Traditional TSP account contributions are “pre-tax,” meaning that you won’t pay income taxes on that money in the year that you earn it. However, you’ll pay income taxes on the contributions and the growth when you take the money out. While this can lower your tax liability now, many military members already pay very low or no income taxes. If that’s the case, you’ll likely be paying more taxes later in life when you start using your TSP money.
Roth TSP accounts are “post-tax,” meaning that you pay income taxes on the money in the year that you earn it. It grows over time, tax-free, and there are no taxes on distributions provided you follow the distribution rules. Generally, this means that you are at least 59½ years old when you take the money out, but there are exceptions.
TSP and the Blended Retirement System
The military has two active retirement systems: the Legacy System and the Blended Retirement System (BRS). You are in the BRS if you entered the military on or after January 1, 2018, or if you served before that date and opted to move from the Legacy System to the BRS.

One key feature of BRS is that every service member has a TSP account. The government starts making automatic contributions of 1% of the service member’s base pay after 60 days of service. In addition, after two years of service, the service member is automatically enrolled to contribute 5% of their base pay into TSP, with the government contributing 4% to “match” the service member’s contribution. Service members may change that contribution level at any time.
Why to Increase Your Contributions at Year’s End
TSP is a significant part of the military’s retirement system. If you serve less than 20 years, TSP is the only retirement money you’ll take from your military service unless you are medically retired or retire under a Temporary Early Retirement Authority (TERA). If you serve long enough to earn military retirement pay, TSP is another valuable leg in your overall retirement plan.
Therefore, it helps you to figure out ways to contribute more than 5% to TSP. Federal law has an annual cap on qualified retirement plan contributions, but they’re relatively high compared to military pay. The limit for 2026 is $24,500 per year—that’s $2041.67 per month! Most of us can’t contribute quite that much, but we can work in that direction by making regular increases to our contribution level.
The change of the year is an easy time to increase your contributions without having a smaller paycheck, because the annual pay increase will offset your increased contributions.
For example, let’s say you are an E-4 with over four years of service and you contributed 5% to your TSP account in 2025. Your base pay in 2025 was $3,204 per month, and so your 5% contribution was $160 per month.

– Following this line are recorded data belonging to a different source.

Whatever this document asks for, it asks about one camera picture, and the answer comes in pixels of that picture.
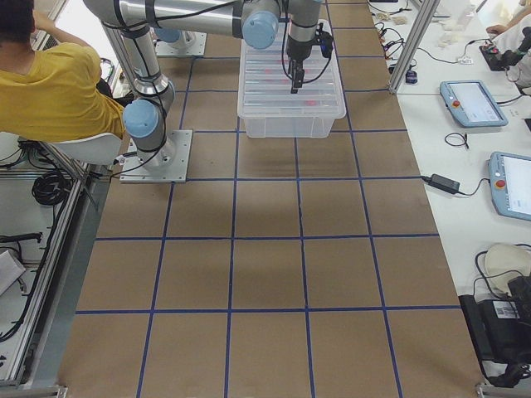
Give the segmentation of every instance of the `clear plastic container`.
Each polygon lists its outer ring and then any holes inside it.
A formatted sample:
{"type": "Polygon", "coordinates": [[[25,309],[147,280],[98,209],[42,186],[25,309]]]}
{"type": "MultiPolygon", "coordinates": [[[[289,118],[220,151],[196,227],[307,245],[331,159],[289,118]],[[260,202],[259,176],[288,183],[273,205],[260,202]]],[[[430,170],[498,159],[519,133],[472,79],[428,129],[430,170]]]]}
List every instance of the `clear plastic container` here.
{"type": "MultiPolygon", "coordinates": [[[[330,32],[327,21],[324,30],[330,32]]],[[[313,83],[291,94],[291,81],[282,70],[281,49],[284,24],[275,42],[265,50],[255,50],[241,43],[238,116],[252,138],[325,138],[332,124],[346,113],[339,68],[332,55],[329,67],[313,83]]],[[[288,59],[284,54],[285,67],[288,59]]],[[[304,62],[305,80],[313,79],[326,65],[318,46],[304,62]]]]}

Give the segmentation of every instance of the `black plug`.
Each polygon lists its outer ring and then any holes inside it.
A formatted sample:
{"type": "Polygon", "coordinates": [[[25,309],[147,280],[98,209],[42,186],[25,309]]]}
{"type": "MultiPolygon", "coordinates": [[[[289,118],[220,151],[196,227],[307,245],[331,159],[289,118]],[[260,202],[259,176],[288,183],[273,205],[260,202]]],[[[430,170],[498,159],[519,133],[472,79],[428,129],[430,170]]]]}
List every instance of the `black plug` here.
{"type": "Polygon", "coordinates": [[[457,181],[445,178],[439,174],[432,174],[431,177],[421,176],[421,178],[422,181],[427,183],[430,187],[440,189],[444,192],[451,193],[452,195],[459,192],[459,183],[457,181]]]}

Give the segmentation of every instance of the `tablet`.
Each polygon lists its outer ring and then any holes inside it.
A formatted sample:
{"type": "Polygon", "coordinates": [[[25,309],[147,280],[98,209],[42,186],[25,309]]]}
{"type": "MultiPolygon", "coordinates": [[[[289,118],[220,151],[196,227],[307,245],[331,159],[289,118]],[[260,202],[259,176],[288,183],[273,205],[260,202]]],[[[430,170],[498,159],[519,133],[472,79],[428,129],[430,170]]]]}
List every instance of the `tablet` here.
{"type": "Polygon", "coordinates": [[[505,126],[509,121],[481,80],[443,81],[442,98],[463,127],[505,126]]]}
{"type": "Polygon", "coordinates": [[[496,211],[531,221],[531,158],[494,152],[490,155],[489,175],[496,211]]]}

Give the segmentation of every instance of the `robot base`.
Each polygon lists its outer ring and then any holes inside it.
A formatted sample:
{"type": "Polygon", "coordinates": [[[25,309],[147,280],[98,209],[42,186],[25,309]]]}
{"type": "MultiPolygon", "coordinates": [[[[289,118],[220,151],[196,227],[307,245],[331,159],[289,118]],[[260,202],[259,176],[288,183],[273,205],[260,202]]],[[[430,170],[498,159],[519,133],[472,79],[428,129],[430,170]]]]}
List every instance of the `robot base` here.
{"type": "MultiPolygon", "coordinates": [[[[154,183],[154,182],[186,182],[190,147],[192,146],[192,130],[174,130],[168,133],[168,139],[173,141],[176,148],[173,161],[167,166],[148,170],[139,167],[131,172],[120,175],[121,182],[154,183]]],[[[133,140],[129,142],[128,152],[136,151],[133,140]]],[[[123,170],[129,170],[140,165],[137,157],[126,158],[123,170]]]]}
{"type": "Polygon", "coordinates": [[[173,48],[164,41],[159,41],[155,46],[155,52],[160,58],[179,58],[185,56],[203,56],[207,43],[207,34],[196,32],[196,40],[190,46],[182,49],[173,48]]]}

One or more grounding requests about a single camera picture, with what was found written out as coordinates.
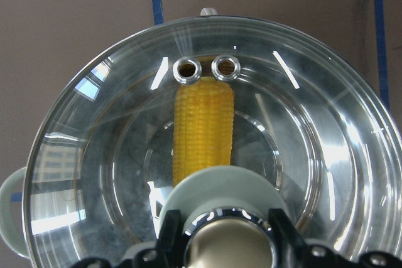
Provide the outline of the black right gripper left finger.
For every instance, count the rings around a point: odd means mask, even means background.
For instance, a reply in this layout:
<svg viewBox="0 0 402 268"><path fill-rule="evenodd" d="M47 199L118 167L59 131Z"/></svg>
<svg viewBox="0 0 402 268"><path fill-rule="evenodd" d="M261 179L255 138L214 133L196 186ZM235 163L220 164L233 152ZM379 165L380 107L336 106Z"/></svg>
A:
<svg viewBox="0 0 402 268"><path fill-rule="evenodd" d="M182 267L188 242L182 230L180 210L167 211L155 245L122 260L117 267Z"/></svg>

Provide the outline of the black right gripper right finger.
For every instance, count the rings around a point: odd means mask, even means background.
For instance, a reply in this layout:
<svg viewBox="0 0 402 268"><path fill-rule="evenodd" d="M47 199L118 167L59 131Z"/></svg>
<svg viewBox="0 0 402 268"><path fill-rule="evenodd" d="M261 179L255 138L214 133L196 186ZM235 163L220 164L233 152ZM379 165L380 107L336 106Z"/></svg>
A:
<svg viewBox="0 0 402 268"><path fill-rule="evenodd" d="M401 267L400 258L383 251L366 252L353 262L322 244L308 244L280 208L269 209L268 222L279 267Z"/></svg>

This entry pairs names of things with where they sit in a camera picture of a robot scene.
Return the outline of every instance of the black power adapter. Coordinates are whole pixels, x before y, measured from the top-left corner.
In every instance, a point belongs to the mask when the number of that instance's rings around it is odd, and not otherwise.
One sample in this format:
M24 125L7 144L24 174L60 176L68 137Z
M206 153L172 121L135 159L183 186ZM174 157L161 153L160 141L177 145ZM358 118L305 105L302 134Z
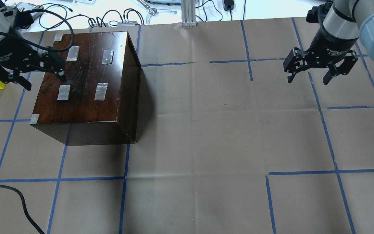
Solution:
M225 11L233 10L235 7L235 1L233 0L223 0L223 8Z

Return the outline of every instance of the robotic arm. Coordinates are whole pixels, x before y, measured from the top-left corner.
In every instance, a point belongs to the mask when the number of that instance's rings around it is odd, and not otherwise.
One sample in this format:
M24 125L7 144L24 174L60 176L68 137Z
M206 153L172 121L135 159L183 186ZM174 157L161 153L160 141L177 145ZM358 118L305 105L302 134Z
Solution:
M289 83L298 72L309 68L328 68L325 85L335 76L348 74L358 60L350 49L359 37L374 60L374 0L327 1L313 7L306 21L318 23L319 30L308 50L294 47L285 59L284 71L291 73Z
M50 46L44 48L25 40L16 28L30 25L34 21L31 12L47 12L58 16L56 13L44 9L32 9L24 11L15 7L0 5L0 81L3 83L18 83L27 90L31 90L31 83L22 77L21 73L31 71L51 72L61 81L66 81L64 76L65 61L57 52L68 50L74 42L73 30L69 26L72 34L70 45L65 49L53 49ZM44 52L38 52L31 45L36 46Z

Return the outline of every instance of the wooden box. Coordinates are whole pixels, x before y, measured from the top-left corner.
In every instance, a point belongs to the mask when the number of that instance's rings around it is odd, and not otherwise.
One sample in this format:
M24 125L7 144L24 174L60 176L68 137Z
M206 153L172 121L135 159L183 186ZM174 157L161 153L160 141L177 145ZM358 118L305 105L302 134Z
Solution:
M65 34L53 48L70 40ZM65 83L45 73L31 126L66 145L135 143L141 64L128 32L75 34L74 46L79 52L66 61ZM111 64L103 64L105 50L113 50ZM66 60L68 53L60 55ZM98 83L107 83L104 100L95 100ZM58 100L61 85L70 85L67 100Z

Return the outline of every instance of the cable connector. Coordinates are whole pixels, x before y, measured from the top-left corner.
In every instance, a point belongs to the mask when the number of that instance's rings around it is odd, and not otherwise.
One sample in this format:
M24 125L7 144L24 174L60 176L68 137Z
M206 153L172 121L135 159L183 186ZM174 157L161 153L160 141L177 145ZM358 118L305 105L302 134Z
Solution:
M230 11L235 8L235 1L234 0L223 0L223 9L225 11Z

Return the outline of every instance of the metal post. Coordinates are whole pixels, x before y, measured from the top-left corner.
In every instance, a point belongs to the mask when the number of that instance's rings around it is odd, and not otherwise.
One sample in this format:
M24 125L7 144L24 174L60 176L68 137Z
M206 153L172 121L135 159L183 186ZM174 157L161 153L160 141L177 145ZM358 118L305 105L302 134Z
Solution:
M183 26L196 26L195 0L181 0L181 18Z

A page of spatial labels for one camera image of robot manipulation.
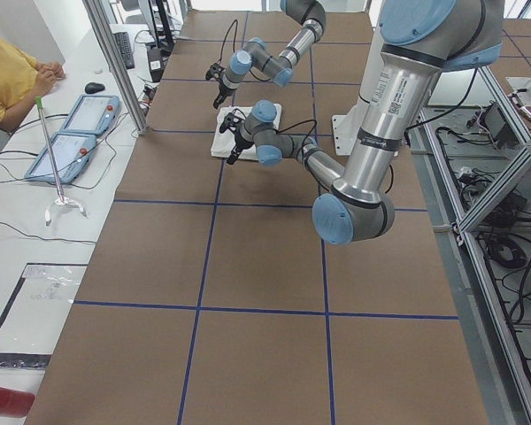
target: person
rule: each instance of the person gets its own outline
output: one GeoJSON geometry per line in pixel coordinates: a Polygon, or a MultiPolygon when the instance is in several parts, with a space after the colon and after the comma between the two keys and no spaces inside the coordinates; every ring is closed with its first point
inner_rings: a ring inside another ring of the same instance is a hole
{"type": "Polygon", "coordinates": [[[44,64],[0,38],[0,129],[11,133],[57,79],[65,78],[58,62],[44,64]]]}

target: white desk
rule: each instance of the white desk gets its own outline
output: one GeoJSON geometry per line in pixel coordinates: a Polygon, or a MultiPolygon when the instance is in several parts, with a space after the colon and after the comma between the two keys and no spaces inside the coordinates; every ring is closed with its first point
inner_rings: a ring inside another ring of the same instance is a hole
{"type": "MultiPolygon", "coordinates": [[[[130,40],[133,41],[135,35],[145,28],[146,26],[113,26],[112,30],[127,30],[130,40]]],[[[138,41],[141,42],[147,42],[149,39],[147,33],[138,36],[138,41]]],[[[106,90],[102,92],[103,94],[119,95],[116,81],[108,71],[108,65],[92,32],[83,38],[74,54],[65,62],[64,69],[67,74],[66,79],[58,82],[51,93],[43,98],[46,115],[70,112],[78,96],[83,93],[84,86],[91,81],[105,85],[106,90]]],[[[137,77],[150,79],[143,44],[135,44],[135,68],[129,70],[128,74],[139,96],[144,81],[137,77]]],[[[126,106],[122,104],[121,113],[126,111],[126,106]]],[[[25,122],[36,118],[37,111],[34,108],[25,122]]],[[[50,134],[59,129],[62,123],[63,119],[48,120],[50,134]]],[[[68,197],[75,197],[85,205],[87,218],[82,217],[76,209],[58,209],[53,212],[51,225],[46,227],[43,213],[57,197],[55,187],[46,183],[11,182],[0,184],[0,221],[7,222],[31,235],[96,241],[112,205],[114,191],[132,154],[135,145],[134,133],[132,120],[127,117],[110,135],[108,142],[116,150],[117,155],[96,188],[65,188],[68,197]]],[[[38,153],[43,146],[42,128],[38,122],[22,128],[6,144],[4,150],[38,153]]],[[[94,185],[104,172],[112,154],[112,150],[106,144],[100,144],[84,173],[74,183],[85,187],[94,185]]],[[[4,154],[0,157],[0,162],[18,178],[23,178],[32,161],[32,157],[20,154],[4,154]]],[[[0,167],[0,181],[11,179],[10,175],[0,167]]],[[[28,239],[0,225],[0,315],[26,263],[87,264],[93,250],[92,244],[28,239]]],[[[42,371],[0,369],[0,386],[36,393],[42,376],[42,371]]],[[[0,418],[0,425],[20,425],[23,421],[23,419],[0,418]]]]}

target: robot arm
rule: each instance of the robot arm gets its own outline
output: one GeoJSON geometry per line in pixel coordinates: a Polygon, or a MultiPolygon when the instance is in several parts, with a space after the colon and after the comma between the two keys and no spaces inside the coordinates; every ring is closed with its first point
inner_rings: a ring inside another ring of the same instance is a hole
{"type": "Polygon", "coordinates": [[[214,108],[218,109],[227,97],[236,92],[252,67],[267,75],[279,86],[285,87],[293,78],[293,67],[311,46],[320,40],[325,32],[327,19],[319,2],[281,0],[281,9],[299,22],[303,26],[302,29],[277,58],[267,51],[263,40],[255,37],[247,42],[243,49],[234,53],[228,68],[218,63],[212,64],[205,78],[207,81],[214,79],[219,82],[219,95],[212,104],[214,108]]]}
{"type": "Polygon", "coordinates": [[[264,165],[295,158],[329,191],[312,209],[325,241],[381,236],[395,217],[381,184],[405,129],[441,72],[485,66],[498,58],[503,16],[503,0],[388,0],[379,24],[383,69],[344,169],[311,140],[277,135],[271,126],[274,109],[264,101],[240,126],[240,134],[257,145],[264,165]]]}

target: label sticker
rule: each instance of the label sticker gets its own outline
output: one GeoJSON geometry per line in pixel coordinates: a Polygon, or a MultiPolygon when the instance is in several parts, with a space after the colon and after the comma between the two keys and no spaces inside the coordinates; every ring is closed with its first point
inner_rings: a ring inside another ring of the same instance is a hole
{"type": "Polygon", "coordinates": [[[387,73],[381,73],[372,103],[380,112],[404,118],[413,100],[417,82],[409,77],[397,77],[390,83],[387,73]]]}
{"type": "Polygon", "coordinates": [[[375,89],[375,92],[372,96],[372,103],[373,104],[379,104],[381,99],[383,98],[383,94],[386,92],[386,88],[389,84],[389,74],[388,73],[381,73],[380,74],[380,80],[378,81],[378,87],[375,89]]]}

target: white cloth
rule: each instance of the white cloth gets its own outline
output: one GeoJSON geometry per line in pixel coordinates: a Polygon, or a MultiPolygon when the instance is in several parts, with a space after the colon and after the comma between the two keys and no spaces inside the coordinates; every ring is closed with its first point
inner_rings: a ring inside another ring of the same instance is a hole
{"type": "MultiPolygon", "coordinates": [[[[220,108],[219,116],[217,117],[216,130],[214,131],[214,140],[212,141],[211,147],[211,155],[213,157],[228,158],[230,156],[230,152],[235,147],[234,134],[231,131],[225,131],[223,134],[219,132],[220,124],[222,124],[224,117],[226,117],[227,114],[233,111],[234,109],[239,109],[246,116],[250,115],[251,112],[251,107],[242,108],[240,106],[229,106],[226,108],[220,108]]],[[[275,104],[275,109],[277,110],[277,117],[275,117],[273,126],[275,128],[279,128],[281,105],[275,104]]],[[[239,117],[242,117],[242,114],[239,112],[237,113],[237,115],[239,117]]],[[[251,148],[243,151],[240,155],[240,159],[250,159],[253,161],[257,161],[258,157],[256,157],[256,146],[252,146],[251,148]]]]}

Then, let’s imagine that you increase your TSP contributions to 6% for 2026. The 2026 pay for an E-4 over four years of service is $3,482—an increase of $278 per month. A 6% TSP contribution will be $209 per month, which is $49 more than the current $160. But you’ll still bring home more pay, since that extra $49 is taken out of your $278 pay increase (this assumes nothing else changes, like a move to a new BAH rate or a tax change).
If you never make another change to your contributions, that extra $49 per month will mean an additional $8,000 in your account in ten years, assuming a conservative 6% growth in your account. If you let that money remain in your account until retirement age, you could have an extra $40,000 or $50,000 in your account, depending on how old you are now and what age you retire.
Now let’s imagine that you make that same 1% increase with every pay raise, whether that’s a promotion, a time-in-service increase, or an annual pay chart update. Within a few years, you could be contributing 15% of your base pay to TSP without ever having your paycheck get smaller. It’s like magic!
Timing Matters When You Make Changes
December end-of-month paychecks have already been calculated, so changes made now should not impact your December 2025 pay deposit amount because they won’t take effect until the January pay period. In January, you have until around the 6th of the month to make a TSP change that will be reflected in your January mid-month paycheck.
If you make a change later in January, it will be effective in January, but the entire increase may be deducted from your end-of-month paycheck rather than being distributed between the two paychecks. There’s nothing wrong with that, but it may mean your paychecks aren’t even for a few checks until that gets settled. That’s why most people find the very end of December or the very beginning of January to be the perfect time to increase their TSP contributions.